[The task]
Retype the listing below exactly, pictures removed.

[Recorded data]

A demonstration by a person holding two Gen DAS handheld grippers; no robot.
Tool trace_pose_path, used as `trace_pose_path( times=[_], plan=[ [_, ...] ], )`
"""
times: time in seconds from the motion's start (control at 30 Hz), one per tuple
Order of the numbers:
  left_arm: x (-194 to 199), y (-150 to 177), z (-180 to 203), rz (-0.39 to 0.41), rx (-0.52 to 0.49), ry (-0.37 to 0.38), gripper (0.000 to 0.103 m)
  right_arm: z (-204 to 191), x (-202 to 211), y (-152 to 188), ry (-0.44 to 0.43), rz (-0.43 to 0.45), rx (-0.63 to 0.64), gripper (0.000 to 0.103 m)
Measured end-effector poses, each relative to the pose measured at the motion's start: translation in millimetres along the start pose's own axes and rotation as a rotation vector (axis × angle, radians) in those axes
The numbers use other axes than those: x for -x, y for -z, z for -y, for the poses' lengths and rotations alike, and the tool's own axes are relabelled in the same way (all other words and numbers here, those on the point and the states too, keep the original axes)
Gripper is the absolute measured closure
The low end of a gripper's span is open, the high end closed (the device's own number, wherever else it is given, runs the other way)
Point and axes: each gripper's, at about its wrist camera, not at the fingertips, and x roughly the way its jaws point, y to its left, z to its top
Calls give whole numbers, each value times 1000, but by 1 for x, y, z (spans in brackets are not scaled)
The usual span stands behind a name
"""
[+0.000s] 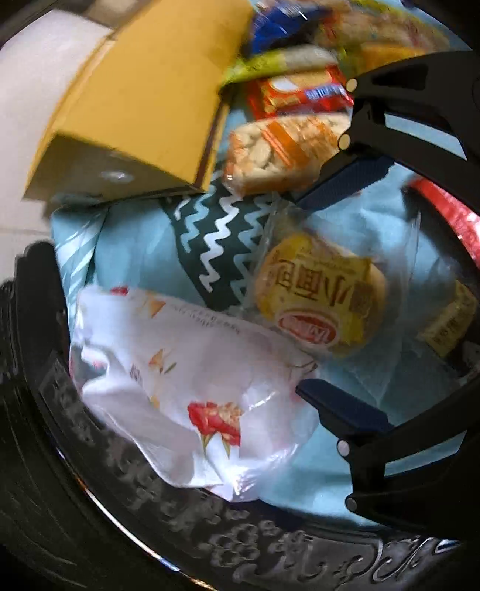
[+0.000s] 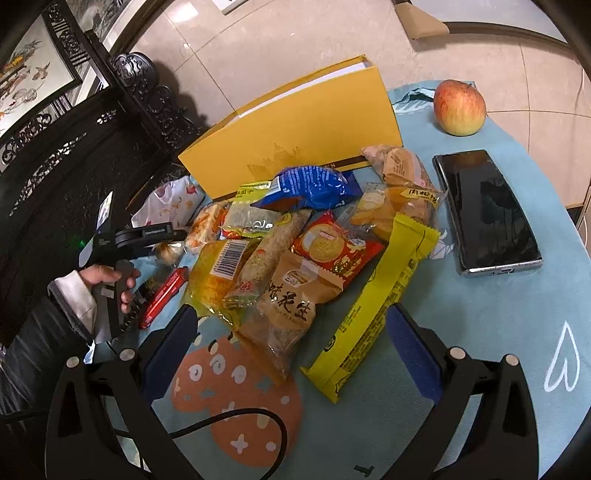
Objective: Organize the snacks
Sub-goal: 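Move the left gripper over the pile and grasp the yellow bread bag, then grasp the golden barcode-printed bag with the right gripper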
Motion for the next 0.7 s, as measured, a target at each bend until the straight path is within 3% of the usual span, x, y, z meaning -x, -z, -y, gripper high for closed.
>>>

[Finished task]
A demonstration by a person holding two Gen DAS handheld grippers; no robot.
Tool trace_pose_path, used as `trace_pose_path( times=[_], plan=[ [_, ...] ], )`
"""
times: time in seconds from the motion's start (control at 30 Hz), one per tuple
Order of the numbers:
  left_arm: x (-194 to 199), y (-150 to 177), z (-180 to 203), rz (-0.39 to 0.41), rx (-0.52 to 0.49), ry (-0.37 to 0.38), gripper (0.000 to 0.103 m)
  right_arm: z (-204 to 191), x (-202 to 211), y (-152 to 188), ry (-0.44 to 0.43), rz (-0.43 to 0.45), rx (-0.63 to 0.64), gripper (0.000 to 0.103 m)
Measured end-effector poses, each relative to the pose measured at the motion's start: translation in millimetres along the start pose's own axes and rotation as a rotation vector (axis × angle, radians) in those axes
The numbers use other axes than those: x for -x, y for -z, z for -y, for the poses' lengths and rotations alike, and the tool's own axes are relabelled in the same way (all other words and numbers here, those on the point and the states too, keep the original axes)
Gripper is the absolute measured closure
The low end of a gripper's span is open, the high end closed (the device's own number, wherever else it is given, runs the other way)
Point and axes: each gripper's, at about its wrist camera, not at the fingertips, and x roughly the way its jaws point, y to its left, z to its top
Calls give whole numbers, each value times 1000, but by 1 for x, y, z (spans in brackets are not scaled)
The usual span stands behind a name
"""
[+0.000s] 
[+0.000s] 
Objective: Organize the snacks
Sub-goal: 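Move the left gripper over the pile and grasp the yellow bread bag, then grasp the golden barcode-printed bag with the right gripper
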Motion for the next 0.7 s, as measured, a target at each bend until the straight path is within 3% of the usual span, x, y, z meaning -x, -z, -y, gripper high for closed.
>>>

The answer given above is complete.